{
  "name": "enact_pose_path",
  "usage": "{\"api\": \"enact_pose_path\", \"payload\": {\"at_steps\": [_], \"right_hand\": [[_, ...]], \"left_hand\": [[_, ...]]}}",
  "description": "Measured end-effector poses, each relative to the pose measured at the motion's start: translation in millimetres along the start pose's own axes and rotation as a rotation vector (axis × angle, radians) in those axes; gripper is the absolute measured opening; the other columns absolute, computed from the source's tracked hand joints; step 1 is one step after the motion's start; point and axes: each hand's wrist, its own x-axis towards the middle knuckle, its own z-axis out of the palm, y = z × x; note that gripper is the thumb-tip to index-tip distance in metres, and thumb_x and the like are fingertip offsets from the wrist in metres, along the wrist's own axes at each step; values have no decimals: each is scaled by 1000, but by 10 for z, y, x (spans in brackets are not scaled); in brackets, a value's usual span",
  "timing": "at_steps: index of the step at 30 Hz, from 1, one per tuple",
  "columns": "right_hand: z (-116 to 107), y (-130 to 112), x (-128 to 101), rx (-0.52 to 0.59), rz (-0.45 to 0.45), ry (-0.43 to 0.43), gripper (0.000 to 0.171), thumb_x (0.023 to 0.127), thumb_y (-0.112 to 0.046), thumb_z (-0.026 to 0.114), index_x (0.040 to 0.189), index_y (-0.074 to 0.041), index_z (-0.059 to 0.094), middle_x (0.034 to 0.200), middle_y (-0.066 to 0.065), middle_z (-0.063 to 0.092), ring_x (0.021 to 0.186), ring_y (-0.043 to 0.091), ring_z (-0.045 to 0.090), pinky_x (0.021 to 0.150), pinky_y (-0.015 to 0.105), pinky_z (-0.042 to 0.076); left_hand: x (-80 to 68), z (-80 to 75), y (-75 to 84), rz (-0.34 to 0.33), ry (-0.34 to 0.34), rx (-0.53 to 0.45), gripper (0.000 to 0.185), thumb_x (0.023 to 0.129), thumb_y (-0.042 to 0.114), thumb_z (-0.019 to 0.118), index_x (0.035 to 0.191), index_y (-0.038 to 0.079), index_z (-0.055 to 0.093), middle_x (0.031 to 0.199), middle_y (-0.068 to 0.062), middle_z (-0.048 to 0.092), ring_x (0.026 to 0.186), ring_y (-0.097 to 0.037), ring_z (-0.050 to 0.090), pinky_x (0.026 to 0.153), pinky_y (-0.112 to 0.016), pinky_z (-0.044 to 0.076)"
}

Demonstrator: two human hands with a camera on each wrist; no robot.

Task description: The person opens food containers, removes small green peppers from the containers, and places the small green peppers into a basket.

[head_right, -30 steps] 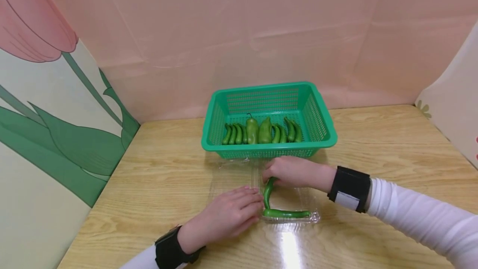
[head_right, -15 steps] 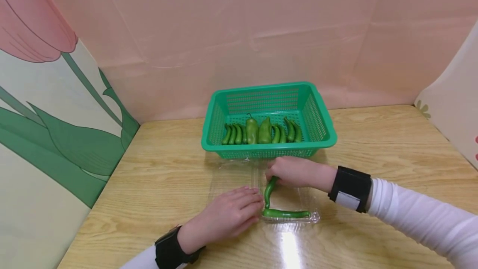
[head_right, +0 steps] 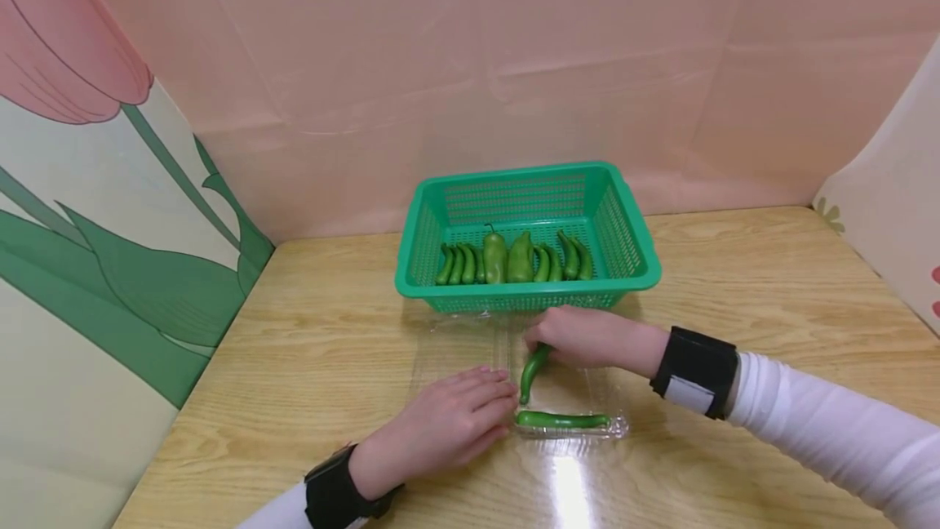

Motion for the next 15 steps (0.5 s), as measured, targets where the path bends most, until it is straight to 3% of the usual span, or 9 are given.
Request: {"api": "enact_pose_path", "payload": {"at_steps": [15], "right_hand": [[-96, -2, -101, -41, 23, 94, 24, 75, -1, 73, 94, -14, 66, 87, -4, 67, 81, 13, 65, 70, 24, 58]], "left_hand": [[0, -10, 8, 3, 3, 17, 29, 96, 29, 53, 116, 14, 66, 124, -2, 64, 121, -17, 57, 111, -32, 38]]}}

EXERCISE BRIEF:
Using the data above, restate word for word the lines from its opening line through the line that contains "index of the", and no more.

EXPECTED ANSWER:
{
  "name": "enact_pose_path",
  "usage": "{\"api\": \"enact_pose_path\", \"payload\": {\"at_steps\": [_], \"right_hand\": [[_, ...]], \"left_hand\": [[_, ...]]}}",
  "description": "Measured end-effector poses, each relative to the pose measured at the motion's start: translation in millimetres along the start pose's own axes and rotation as a rotation vector (axis × angle, radians) in those axes; gripper is the absolute measured opening; the other columns absolute, computed from the source's tracked hand joints; step 1 is one step after the motion's start; point and axes: each hand's wrist, its own x-axis towards the middle knuckle, its own z-axis out of the palm, y = z × x; note that gripper is the thumb-tip to index-tip distance in metres, and thumb_x and the like are fingertip offsets from the wrist in metres, along the wrist's own axes at each step; values have no decimals: each is scaled by 1000, but by 10 for z, y, x (spans in brackets are not scaled); in brackets, a value's usual span",
  "timing": "at_steps: index of the step at 30 Hz, from 1, one per tuple",

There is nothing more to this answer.